We established a few posts above that games can use 8 cores. And still those results look bad for the 8 core AMD CPUs. We even checked Fallout 4. The 1700 has 30FPS less than the 7700K. Why do you insist on getting something expensive and less effective? Having 8 cores doesn´t mean anything if those are bad cores. Would you get an 8350? No because it has 8 crappy cores. The same goes for the 1700 when it comes to gaming. Some could say games are not optimized for SMT, but even with SMT disabled the $500 1800X performs worse than the $180 6400. Many reviews look the same way http://www.tomshardware.com/reviews/amd-ryzen-7-1800x-cpu,4951-6.html

I must sound like a broken record by now. I´m not going to mention this anymore, if you do want to go ahead with the Ryzen build, know that you are paying a lot that will not perform as you expect it. Not now, and probably not in the future.

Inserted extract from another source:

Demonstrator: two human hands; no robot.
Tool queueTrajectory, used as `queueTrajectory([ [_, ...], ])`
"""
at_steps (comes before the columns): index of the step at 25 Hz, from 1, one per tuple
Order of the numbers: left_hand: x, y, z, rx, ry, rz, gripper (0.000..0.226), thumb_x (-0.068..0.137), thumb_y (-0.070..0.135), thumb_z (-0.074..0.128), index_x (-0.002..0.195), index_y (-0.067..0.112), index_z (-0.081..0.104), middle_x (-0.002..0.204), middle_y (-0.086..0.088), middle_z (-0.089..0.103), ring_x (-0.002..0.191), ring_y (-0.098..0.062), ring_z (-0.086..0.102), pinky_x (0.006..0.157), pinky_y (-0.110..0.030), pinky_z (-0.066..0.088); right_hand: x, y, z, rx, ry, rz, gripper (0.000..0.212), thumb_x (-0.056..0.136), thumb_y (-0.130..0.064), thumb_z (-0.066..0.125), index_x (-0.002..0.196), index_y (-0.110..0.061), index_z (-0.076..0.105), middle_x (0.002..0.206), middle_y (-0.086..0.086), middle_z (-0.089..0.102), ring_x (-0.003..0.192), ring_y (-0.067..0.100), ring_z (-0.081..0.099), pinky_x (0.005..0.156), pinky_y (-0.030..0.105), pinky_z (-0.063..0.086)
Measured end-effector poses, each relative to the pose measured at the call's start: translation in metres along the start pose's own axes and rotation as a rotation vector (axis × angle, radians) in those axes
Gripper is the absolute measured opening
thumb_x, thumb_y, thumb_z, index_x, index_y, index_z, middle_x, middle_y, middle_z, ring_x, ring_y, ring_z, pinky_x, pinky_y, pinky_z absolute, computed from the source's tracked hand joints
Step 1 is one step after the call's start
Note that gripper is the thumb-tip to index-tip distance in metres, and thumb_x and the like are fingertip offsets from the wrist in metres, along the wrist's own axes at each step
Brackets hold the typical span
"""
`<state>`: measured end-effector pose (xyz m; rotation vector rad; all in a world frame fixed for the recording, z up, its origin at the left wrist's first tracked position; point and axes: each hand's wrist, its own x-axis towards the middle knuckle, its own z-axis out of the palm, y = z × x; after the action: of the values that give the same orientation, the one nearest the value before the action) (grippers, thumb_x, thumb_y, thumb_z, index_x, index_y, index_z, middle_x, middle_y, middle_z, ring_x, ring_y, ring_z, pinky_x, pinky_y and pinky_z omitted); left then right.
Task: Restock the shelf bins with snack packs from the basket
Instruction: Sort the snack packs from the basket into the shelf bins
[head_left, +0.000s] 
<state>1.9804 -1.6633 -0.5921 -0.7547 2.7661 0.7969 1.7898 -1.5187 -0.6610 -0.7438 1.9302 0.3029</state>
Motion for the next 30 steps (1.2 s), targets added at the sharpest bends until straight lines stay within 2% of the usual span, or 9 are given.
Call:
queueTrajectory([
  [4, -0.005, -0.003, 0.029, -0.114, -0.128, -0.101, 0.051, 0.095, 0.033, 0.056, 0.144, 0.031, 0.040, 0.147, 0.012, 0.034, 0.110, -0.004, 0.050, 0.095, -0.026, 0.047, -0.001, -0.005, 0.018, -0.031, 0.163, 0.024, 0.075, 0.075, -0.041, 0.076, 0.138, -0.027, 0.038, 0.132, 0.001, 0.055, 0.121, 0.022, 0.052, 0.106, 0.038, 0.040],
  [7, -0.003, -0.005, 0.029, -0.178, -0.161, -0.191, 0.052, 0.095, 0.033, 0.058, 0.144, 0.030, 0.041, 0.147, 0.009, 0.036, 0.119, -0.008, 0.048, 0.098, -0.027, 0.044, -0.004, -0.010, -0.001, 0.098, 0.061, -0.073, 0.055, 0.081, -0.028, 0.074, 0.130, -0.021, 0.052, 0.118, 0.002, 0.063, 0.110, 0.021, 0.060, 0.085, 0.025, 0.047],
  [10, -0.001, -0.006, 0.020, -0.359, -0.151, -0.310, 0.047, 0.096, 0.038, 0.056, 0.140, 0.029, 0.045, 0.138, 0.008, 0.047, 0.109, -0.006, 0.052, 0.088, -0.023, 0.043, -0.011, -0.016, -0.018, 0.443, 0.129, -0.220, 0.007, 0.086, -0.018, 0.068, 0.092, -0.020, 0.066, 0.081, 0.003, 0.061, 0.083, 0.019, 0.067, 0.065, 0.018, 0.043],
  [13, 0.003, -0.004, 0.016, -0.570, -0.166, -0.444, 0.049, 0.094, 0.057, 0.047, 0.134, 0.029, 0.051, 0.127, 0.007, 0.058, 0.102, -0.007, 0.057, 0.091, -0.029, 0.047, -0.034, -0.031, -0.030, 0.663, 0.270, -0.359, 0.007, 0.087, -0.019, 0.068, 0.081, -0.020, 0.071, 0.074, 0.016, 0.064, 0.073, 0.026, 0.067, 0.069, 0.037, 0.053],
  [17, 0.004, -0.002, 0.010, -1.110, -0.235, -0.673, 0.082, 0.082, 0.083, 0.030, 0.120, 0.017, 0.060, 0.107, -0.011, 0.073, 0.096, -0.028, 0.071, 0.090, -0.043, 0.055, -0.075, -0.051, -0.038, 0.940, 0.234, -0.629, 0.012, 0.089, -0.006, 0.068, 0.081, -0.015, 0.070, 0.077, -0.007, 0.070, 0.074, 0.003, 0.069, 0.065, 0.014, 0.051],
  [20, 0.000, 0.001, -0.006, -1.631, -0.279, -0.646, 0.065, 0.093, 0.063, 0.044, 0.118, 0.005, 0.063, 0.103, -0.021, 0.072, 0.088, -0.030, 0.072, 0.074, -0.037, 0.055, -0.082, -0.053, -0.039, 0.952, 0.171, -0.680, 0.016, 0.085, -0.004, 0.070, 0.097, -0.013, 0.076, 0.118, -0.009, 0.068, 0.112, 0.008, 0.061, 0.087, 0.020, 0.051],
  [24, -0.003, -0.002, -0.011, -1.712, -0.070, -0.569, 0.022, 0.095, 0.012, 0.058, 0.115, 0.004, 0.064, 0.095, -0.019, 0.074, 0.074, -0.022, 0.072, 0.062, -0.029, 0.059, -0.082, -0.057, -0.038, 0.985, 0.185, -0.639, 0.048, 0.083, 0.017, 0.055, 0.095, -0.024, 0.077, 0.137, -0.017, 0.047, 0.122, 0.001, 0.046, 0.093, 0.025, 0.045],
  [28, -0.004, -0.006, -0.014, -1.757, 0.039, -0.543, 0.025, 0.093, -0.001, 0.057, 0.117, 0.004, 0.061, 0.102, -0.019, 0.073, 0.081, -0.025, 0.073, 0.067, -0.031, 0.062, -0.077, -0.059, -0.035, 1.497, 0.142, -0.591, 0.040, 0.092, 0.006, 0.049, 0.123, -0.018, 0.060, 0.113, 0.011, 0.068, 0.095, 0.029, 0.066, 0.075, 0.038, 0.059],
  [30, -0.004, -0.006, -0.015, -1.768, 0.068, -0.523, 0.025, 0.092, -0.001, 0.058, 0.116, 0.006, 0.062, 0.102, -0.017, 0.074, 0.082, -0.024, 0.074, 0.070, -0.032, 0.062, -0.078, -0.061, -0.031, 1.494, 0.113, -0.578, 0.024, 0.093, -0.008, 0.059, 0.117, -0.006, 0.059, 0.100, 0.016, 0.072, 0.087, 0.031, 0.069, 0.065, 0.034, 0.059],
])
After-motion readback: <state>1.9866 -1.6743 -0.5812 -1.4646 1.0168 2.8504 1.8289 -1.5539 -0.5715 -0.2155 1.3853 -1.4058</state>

If you do want to go for Ryzen, wait for the Ryzen 5 line. See some benches and determine if the architecture is worth it or not.


----------



## beers (Mar 6, 2017)

Deadpool said:


> Having 8 cores doesn´t mean anything if those are bad cores.


Please stop blowing crap out of proportion.  I'm sure the OP would appreciate taking your sensationalism elsewhere.


----------



## Deadpool (Mar 6, 2017)

beers said:


> Please stop blowing crap out of proportion.  I'm sure the OP would appreciate taking your sensationalism elsewhere.



I sure as hell doubt it because I´m the only one trying to help him. In this case, the 8 cores from the 1800X are outperformed by the 4 cores of the 6600k. How would you call that?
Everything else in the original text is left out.